Now that Cerberus has outlined the details of its planned purchase of Supervalu Inc. (NYSE:SVU) what will a "new" Supervalu look like? The deal details for the Cerberus partial takeover of the grocer includes the sale of Albertsons, Acme, Jewel-Osco, Shaw's and Star Market for $100M cash and $3.2B debt. This could be a blessing for the struggling grocery store. Supervalu's stock has been beaten down 90% over the past five years.
The planned sell-off includes five retail grocery chains (a total of 877 stores), including Albertsons, Acme, Jewel-Osco, Shaw's and Star Market stores. Cerberus will be able to add the Albertsons chains to the ones it acquired in the 2006 breakup of the grocery chain. The deal includes creating a subsidiary called New Albertsons, which will pay $3.3B [$100M in cash and assumption of $3.2B of Supervalu debt]. The other part of the deal includes Cerberus making a $4 per share offer for up to 30% of the "new" Supervalu shares. The tender offer is contingent on at least two-thirds of the 30% total tendering their shares for purchase. Even if not enough shareholders tender their shares, the company will sell new shares to give Cerberus at least 19.9% of the grocery company.

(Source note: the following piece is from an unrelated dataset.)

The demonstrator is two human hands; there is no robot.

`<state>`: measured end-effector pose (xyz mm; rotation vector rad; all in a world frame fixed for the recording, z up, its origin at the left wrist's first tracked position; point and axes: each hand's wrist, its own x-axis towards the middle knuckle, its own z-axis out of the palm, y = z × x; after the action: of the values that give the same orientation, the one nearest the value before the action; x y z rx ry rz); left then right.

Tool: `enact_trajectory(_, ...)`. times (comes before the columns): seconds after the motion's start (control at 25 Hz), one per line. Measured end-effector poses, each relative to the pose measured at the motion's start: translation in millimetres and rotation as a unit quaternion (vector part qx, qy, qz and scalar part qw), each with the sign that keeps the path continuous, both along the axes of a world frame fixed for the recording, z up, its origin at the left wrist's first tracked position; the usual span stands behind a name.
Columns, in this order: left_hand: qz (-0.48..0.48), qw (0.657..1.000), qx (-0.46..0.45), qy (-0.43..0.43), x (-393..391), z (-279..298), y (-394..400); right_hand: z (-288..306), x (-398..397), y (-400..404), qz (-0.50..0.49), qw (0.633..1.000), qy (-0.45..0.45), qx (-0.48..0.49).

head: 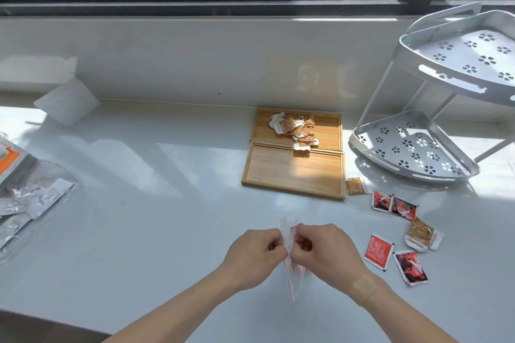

Major pressure for Supervalu sales has come from the likes of Wal-Mart Stores, Inc. (NYSE:WMT) and The Kroger Co. (NYSE:KR). These stocks trade with better multiples and also reward investors with dividends. Wal-Mart pays a 2.3% dividend yield (37% payout ratio) and Kroger pays a 2.4% yield (20% payout ratio). Wal-Mart not only offers customers groceries and consumables, but essentially every imaginable consumer stable or discretionary item. Kroger has kept its position as one of the top grocery chains by effectively remodeling stores and implementing loyalty programs.
The before picture...
Even though the grocery stock now trades close to $3.50, Supervalu has been under immense pressure, down 40% over a 12-month period. Safeway Inc. (NYSE:SWY) and Harris Teeter Supermarkets Inc. (NYSE:HTSI) are two other struggling grocery stores, but they only down 20% and 0%, respectively, for the same period. Supervalu currently has an operating margin that is sub 1%, but its 5-year average is 3%. Before the deal, Supervalu has one of the industry's greatest debt loads with a debt ratio at 53%. Other heavily debt loaded grocery store Safeway has a debt ratio of 43%. Supervalu has reported negative same store sales successively for the past four years and stopped its dividend payment following the 2Q 2012 payment. Before that the stock had a dividend yielding 7%. Safeway still pays its dividend which yields 4%, on a 40% payout. Supervalu EBITDA margins continue to be robust at 4.5%, as does return on equity of at 15%.
The after picture...
Supervalu, after the 5-grocery chain sell-off to Cerberus company, will be the independent business, Save-A-Lot, and regional retail food stores Cub, Farm Fresh, Shoppers, Shop 'n Save and Hornbacher's. The debt position will be cut down by 60% to $1.8B. The "new" Supervalu is expected to reduce that debt by another $500M in its first fiscal year. Before the planned sale to Cerberus, Supervalu had a breakdown that included retail making up 64% of sales and 24% for independent. The two segments: retail and independent business (wholesale), are very different businesses, with their own customers, marketing and overhead. After the sell-off, the breakdown for "new" Supervalu should be 50/50 for revenues generated from retail versus independent.
After deal pro forma...
It appears that the $4 per share offer could be very fair to shareholders. Enterprise value-to-revenue for Supervalu comes in at 0.16x pre-deal, with other notable competitors Kroger and Safeway trading at EV-to-revenue multiples at 0.15x and 0.12x. Assuming the multiple remains 0.16x after the deal, the "new" Supervalu stock would trade sub $4. The new retail and independent business breakdown should lead to higher margins following the sell-off. The operating margins for the retail segment is only 0.6%, but Save-A-Lot is at 3.2% and the independent business segment at 2.6%. Following the store reduction, the "new" Supervalu will have a greater weighting toward higher margin businesses.
"New" Supervalu expects to generate around $17B in revenue for its first fiscal year. Profit margins should be increased after the deal based on an advantageous business model mix - which would also happen to put the margins more in line with Safeway and Kroger. Also, assuming the worst case that Supervalu sells 20% more shares, the 2013 EPS should come in around $0.66. Based on its current 6x forward earnings multiple, the stock should trade near $4 within the next year. As a result, I am not sure I would be sticking it out with the "new" Supervalu.